In a recent letter to his counterparts of the P5+1 bloc — China, France, Russia, Britain, the United States and Germany, Iranian Foreign Minister Mohammad-Javad Zarif said Iran is confident that “a comprehensive agreement is imminently within reach.”
MAJOR DEVELOPMENTS IN 2014
On Nov. 24, 2013, an interim deal, which included initial reciprocal measures to be taken by both sides for a duration of six months, was signed in Geneva, demanding that Iran suspend some sensitive nuclear activities in exchange for limited sanction relief to boost diplomatic efforts to resolve the issue.
Before the six-month deadline, Ali-Akbar Salehi, head of Atomic Energy Organization of Iran, said that Iran planned to drastically reduce plutonium output at the Arak heavy water reactor in a bid to dilute western doubts over the country’s controversial nuclear activities.
In July, Iran’s Supreme Leader Ayatollah Ali Khamenei said Iran’s uranium enrichment capacity was one of the major differences between Iran and the West.
“They seek to make Iran accept 10,000 SWUs (Separative Work Units) … but Iran’s absolute need stands at 190,000 SWUs,” said Khamenei.
Also in July, after months of intense talks, negotiators gave themselves four more months until Nov. 24 to strike a deal to scale down Iran’s nuclear activities.
In August, Iran said it had started to modify its Arak heavy water reactor and limit its plutonium output.
Foreign ministers from Iran and the P5+1 group agreed on Nov. 24 to extend the deadline of nuclear talks to July 1, 2015, in an attempt to secure the prospect of a deal.
On Dec. 17, a fresh round of the nuclear talks was held in Geneva at deputy foreign ministerial level without deals.
IRAN REMAINS OPTIMISTIC DESPITE CRITICISM
A recent report by the International Atomic Energy Agency (IAEA) said that Iran was continuing to meet its commitments under the Geneva interim nuclear deal as the country was not enriching uranium above 5 percent, and had not expanded its activities at its enrichment facilities and the Arak heavy water reactor.
However, IAEA Director General Yukiya Amano urged Iran last month to fully implement the practical measures agreed upon and cooperate with his organization in a timely manner.

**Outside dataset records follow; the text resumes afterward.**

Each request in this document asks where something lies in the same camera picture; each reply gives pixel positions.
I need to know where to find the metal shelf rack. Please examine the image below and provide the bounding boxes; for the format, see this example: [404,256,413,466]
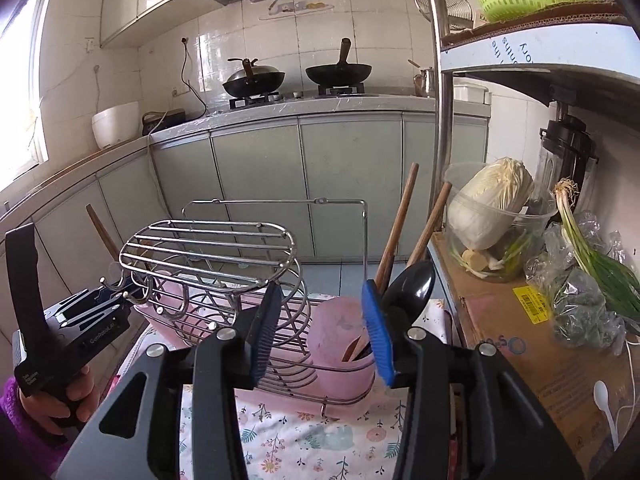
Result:
[420,0,640,211]

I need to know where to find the gas stove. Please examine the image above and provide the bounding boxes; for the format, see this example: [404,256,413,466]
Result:
[229,85,368,110]

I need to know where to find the pink plastic drip tray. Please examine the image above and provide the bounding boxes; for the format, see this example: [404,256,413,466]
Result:
[190,350,411,418]

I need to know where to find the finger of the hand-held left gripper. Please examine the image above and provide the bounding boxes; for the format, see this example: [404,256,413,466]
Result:
[92,282,142,307]
[46,292,135,333]

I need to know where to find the black wall cable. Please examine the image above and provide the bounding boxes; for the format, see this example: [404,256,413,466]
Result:
[180,37,208,118]

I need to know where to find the clear plastic container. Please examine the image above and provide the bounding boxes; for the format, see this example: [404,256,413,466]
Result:
[444,161,558,283]

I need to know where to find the metal wire utensil rack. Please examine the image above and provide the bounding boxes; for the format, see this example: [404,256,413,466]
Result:
[102,199,377,417]

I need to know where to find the person's left hand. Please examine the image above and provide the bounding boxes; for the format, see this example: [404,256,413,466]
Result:
[17,362,97,436]

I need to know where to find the person's left forearm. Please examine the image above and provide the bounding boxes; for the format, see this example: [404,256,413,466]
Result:
[0,375,71,480]

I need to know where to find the window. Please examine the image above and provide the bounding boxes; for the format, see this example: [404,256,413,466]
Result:
[0,0,51,191]

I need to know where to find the pink plastic utensil cup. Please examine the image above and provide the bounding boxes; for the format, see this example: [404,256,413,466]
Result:
[306,296,377,396]

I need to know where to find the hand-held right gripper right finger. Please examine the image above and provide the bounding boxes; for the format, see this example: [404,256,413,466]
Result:
[361,280,586,480]

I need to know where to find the white lidded container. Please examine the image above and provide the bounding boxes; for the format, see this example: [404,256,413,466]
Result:
[452,82,491,106]

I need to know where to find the cardboard box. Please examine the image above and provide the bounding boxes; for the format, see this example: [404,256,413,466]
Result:
[430,232,640,466]

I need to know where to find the black plastic spoon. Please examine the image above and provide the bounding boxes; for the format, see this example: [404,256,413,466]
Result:
[357,260,437,361]

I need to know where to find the thin white cable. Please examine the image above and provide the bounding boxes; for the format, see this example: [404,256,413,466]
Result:
[610,330,640,441]

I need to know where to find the metal mesh strainer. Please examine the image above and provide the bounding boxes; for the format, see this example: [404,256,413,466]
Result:
[414,0,473,31]

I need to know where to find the white plastic spoon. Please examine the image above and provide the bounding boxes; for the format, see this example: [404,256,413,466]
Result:
[592,380,621,448]

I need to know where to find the green onions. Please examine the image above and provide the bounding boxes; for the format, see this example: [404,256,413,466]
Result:
[552,177,640,331]

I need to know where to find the black blender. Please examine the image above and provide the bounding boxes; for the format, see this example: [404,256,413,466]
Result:
[535,102,600,211]

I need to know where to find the steel kettle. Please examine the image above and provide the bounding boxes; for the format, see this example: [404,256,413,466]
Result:
[414,67,438,97]

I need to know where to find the black wok with wooden handle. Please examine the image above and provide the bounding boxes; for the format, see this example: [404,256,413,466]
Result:
[305,37,373,86]

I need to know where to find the grey kitchen cabinet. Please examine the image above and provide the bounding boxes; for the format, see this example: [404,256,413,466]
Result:
[0,95,491,361]

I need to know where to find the black wok with lid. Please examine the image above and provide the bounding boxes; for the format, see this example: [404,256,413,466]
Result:
[221,57,286,98]

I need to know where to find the white power cable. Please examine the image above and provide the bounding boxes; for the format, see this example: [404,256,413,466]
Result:
[144,110,173,241]

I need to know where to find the floral printed cloth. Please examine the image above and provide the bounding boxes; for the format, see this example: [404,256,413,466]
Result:
[177,300,451,480]

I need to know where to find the plastic bag of greens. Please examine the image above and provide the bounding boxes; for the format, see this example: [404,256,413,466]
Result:
[525,212,640,351]

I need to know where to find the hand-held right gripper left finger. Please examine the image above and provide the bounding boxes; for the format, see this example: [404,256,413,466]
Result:
[60,282,283,480]

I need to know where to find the napa cabbage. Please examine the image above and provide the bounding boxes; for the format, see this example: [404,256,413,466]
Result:
[446,156,536,252]

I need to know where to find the white rice cooker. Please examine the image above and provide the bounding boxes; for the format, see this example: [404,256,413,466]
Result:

“Iran has implemented most of the practical measures agreed under the framework, but not all of them,” said Amano, adding that the IAEA cannot conclude that all nuclear materials in Iran are for peaceful purpose.
Despite those doubts and criticism, Iran remains optimistic about the future of the nuclear talks.
“Although in the recent nuclear talks we could not finalize a comprehensive deal, I could say that forward steps have been taken in the run-up for a final agreement,” said Iranian President Hassan Rouhani after the extension in November.
The most important achievement in the talks was the common understanding that negotiations, rather than exertion pressure, are the only way to a final deal, he added.
The world powers have been convinced now that imposing sanctions to pressure Iran is not the right decision, and they have also accepted that Iran can enjoy nuclear technology, including the uranium enrichment program on its soil, he said.
Accomplishments always come with a price. When the negotiators gather under the same roof again next year, they will have to entertain the price they are willing to pay for a final deal.
The talks require “foresight, political will and recognition of realities by our negotiating partners as well as courage to make the right choice benefitting the entire global community rather than succumbing to the whims of vocal, but increasingly unpopular, pressure groups and special interests,” said Iranian Foreign Minister Zarif.